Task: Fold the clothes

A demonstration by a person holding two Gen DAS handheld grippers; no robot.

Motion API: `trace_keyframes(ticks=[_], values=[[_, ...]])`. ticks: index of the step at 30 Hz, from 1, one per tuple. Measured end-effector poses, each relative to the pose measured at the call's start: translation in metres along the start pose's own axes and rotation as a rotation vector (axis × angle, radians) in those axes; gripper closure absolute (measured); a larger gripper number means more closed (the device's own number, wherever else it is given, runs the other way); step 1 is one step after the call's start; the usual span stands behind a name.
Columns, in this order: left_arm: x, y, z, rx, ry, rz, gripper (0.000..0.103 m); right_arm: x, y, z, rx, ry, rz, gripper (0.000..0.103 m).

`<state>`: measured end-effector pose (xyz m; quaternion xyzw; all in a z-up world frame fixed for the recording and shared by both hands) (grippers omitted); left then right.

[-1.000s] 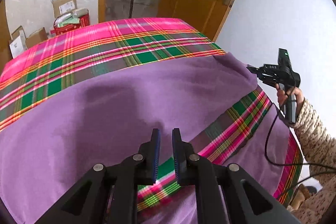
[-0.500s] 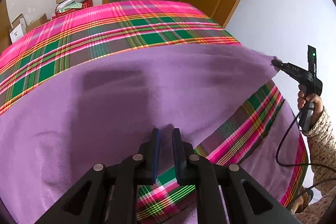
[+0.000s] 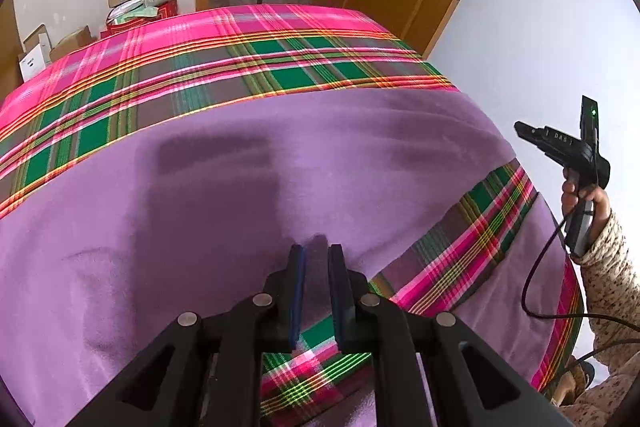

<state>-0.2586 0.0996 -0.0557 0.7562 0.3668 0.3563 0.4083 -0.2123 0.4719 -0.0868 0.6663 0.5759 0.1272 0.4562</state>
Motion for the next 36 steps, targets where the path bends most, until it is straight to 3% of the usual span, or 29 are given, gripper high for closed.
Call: trace_keyframes(ticks=[4,8,11,14,17,21,25,30,36], values=[[-0.009,0.010,0.003,0.013,0.025,-0.010,0.091,-0.040,-0.014,0.015,-0.061,0.147,-0.038,0.070],[-0.023,0.026,0.007,0.041,0.073,0.002,0.091,-0.048,-0.017,0.025,-0.088,0.218,0.068,0.069],[-0.038,0.041,0.010,0.066,0.111,-0.023,0.091,-0.069,-0.009,0.026,-0.055,0.307,0.113,0.069],[-0.051,0.056,0.015,0.089,0.142,-0.037,0.091,-0.107,-0.002,0.032,-0.030,0.428,0.048,0.069],[-0.062,0.071,0.021,0.112,0.173,-0.048,0.091,-0.141,-0.009,0.049,-0.073,0.513,-0.022,0.068],[-0.076,0.089,0.032,0.135,0.197,-0.072,0.091,-0.151,-0.027,0.076,-0.193,0.572,0.027,0.068],[-0.096,0.105,0.047,0.150,0.235,-0.104,0.091,-0.154,-0.018,0.079,-0.184,0.573,0.064,0.067],[-0.135,0.121,0.071,0.158,0.309,-0.168,0.091,-0.198,-0.003,0.087,-0.144,0.642,-0.035,0.067],[-0.181,0.124,0.093,0.140,0.383,-0.215,0.091,-0.252,-0.027,0.112,-0.199,0.737,-0.099,0.066]])
Point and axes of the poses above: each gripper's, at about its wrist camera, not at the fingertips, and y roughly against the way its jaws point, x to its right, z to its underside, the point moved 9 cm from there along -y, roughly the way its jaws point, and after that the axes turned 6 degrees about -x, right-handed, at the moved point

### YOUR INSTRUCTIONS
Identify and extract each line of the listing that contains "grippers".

### OUTPUT BELOW
A demonstration by a person holding two Gen DAS handheld grippers; no robot.
`<state>`: measured end-effector pose (xyz m; quaternion xyzw; all in a z-up world frame fixed for the recording and shared by both hands) (grippers omitted); left then right.

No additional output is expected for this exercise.